En citant la France comme exemple pour appuyer le bien fondé de ces mesures «législatives», destinées à organiser ou à réorganiser les cultes, l’inspecteur général des Affaires religieuses reconnaît implicitement la distinction des champs religieux et laïc qui seraient, comme en France, régis par deux lois différentes de type de celles de 1901 et de 1905. Jusqu’ici, toutes les associations, sans distinction, dont le nombre s’élèverait à 96 000, selon Mohamed Aïssa, relevaient de l’autorité du ministère de l’Intérieur. Avec l’entrée en vigueur des nouvelles lois, les 15 990 associations déclarées cultuelles seraient placées sous celle du ministère des Affaires religieuses lequel accorderait les agréments aux associations selon qu’elles répondent aux canons officiels ou non.

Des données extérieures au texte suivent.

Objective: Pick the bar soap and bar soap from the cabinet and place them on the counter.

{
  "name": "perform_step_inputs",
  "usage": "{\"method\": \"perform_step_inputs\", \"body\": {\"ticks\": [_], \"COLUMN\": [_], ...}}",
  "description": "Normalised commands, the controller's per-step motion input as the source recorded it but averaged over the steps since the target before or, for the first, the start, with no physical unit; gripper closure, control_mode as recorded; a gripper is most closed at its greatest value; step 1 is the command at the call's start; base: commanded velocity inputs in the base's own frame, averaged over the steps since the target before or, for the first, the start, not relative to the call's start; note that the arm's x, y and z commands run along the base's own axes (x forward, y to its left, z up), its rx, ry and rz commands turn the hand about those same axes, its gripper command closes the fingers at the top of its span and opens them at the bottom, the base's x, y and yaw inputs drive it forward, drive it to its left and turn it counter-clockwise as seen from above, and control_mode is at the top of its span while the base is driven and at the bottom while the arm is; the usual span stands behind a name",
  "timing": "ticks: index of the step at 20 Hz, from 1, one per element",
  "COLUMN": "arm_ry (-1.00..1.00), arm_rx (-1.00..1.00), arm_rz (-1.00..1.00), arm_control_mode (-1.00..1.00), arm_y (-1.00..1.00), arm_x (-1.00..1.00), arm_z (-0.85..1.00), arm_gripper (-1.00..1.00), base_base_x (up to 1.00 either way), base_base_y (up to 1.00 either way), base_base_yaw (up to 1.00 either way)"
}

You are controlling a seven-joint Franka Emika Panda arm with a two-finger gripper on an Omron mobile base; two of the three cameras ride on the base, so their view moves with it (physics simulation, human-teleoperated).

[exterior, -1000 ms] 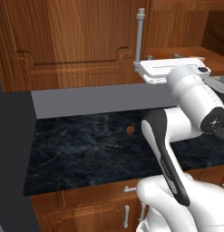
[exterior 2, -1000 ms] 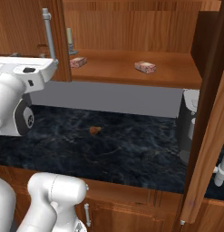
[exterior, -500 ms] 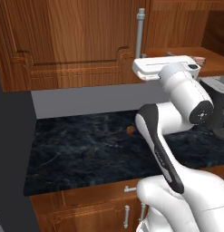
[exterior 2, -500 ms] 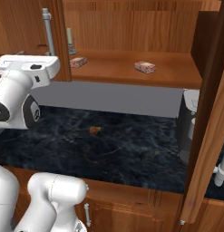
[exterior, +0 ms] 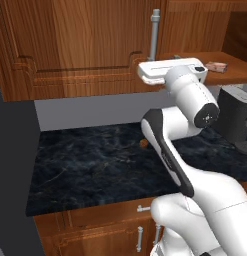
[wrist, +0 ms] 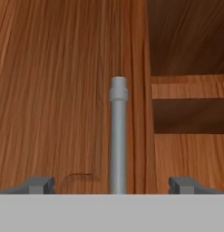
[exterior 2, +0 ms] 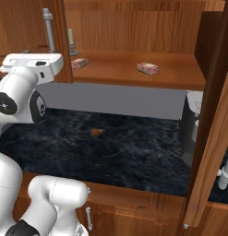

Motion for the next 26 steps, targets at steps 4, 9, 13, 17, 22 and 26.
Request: {"method": "perform_step_inputs", "body": {"ticks": [4,9,13,17,22,26], "arm_ry": [0.00,0.00,0.00,0.00,0.00,0.00], "arm_rx": [-0.02,-0.02,-0.02,-0.02,-0.03,-0.03], "arm_rz": [0.00,0.00,0.00,0.00,0.00,0.00], "arm_control_mode": [-1.00,-1.00,-1.00,-1.00,-1.00,-1.00], "arm_y": [0.01,0.00,0.00,0.01,0.01,0.05], "arm_x": [0.33,0.32,0.33,0.32,0.32,0.35], "arm_z": [-0.04,-0.04,-0.04,-0.05,-0.07,-0.08], "arm_gripper": [-1.00,-1.00,-1.00,-1.00,-1.00,-1.00], "base_base_x": [0.00,0.00,0.00,0.00,0.00,0.00], "base_base_y": [0.00,0.00,0.00,0.00,0.00,0.00], "base_base_yaw": [0.00,0.00,0.00,0.00,0.00,0.00]}}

Pour lui, certains courants religieux, qui se sont organisés en associations agréées, ne seraient que des instruments entre les mains de forces étrangères en vue de «déstabiliser le pouvoir en place, au Maghreb et dans le monde arabe», dans la mesure, précise-t-il, où «elles tentent de s’organiser en courants politiques», citant plus particulièrement l’Ahmadisme, agent, à ses yeux, du «sionisme international».

Aussi, qu’elle agrée une association, de quelque obédience qu’elle soit, l’autorité publique, en l’occurrence les walis, ou la justice peut l’interdire et la dissoudre par la même loi. L’Ahmadisme, une secte née en Inde au 19ème siècle, a été combattue par tous les courants musulmans pour prétendre à la prophétie de son fondateur, Mirza Ghulam Ahmad, et au syncrétisme entre l’islam, le christianisme et le judaïsme.

Plus significatif encore dans la formation par la loi d’un «pouvoir religieux», la hiérarchisation et la spécialisation des mosquées et des associations cultuelles. D’après l’inspecteur général du ministère des Affaires religieuses, les mosquées seraient, en effet, hiérarchisées en Grande mosquée d’Alger, placée au sommet, puis toutes les autres mosquées du pays à un niveau inférieur, jusqu’aux lieux de prière de quartier. Qui dit hiérarchie, dit lien d’autorité. La Grande mosquée d’Alger, obéissant aux ordres du ministère des Affaires religieuses, institution politique, régenterait, selon ces projets de loi, l’ensemble des institutions religieuses du pays.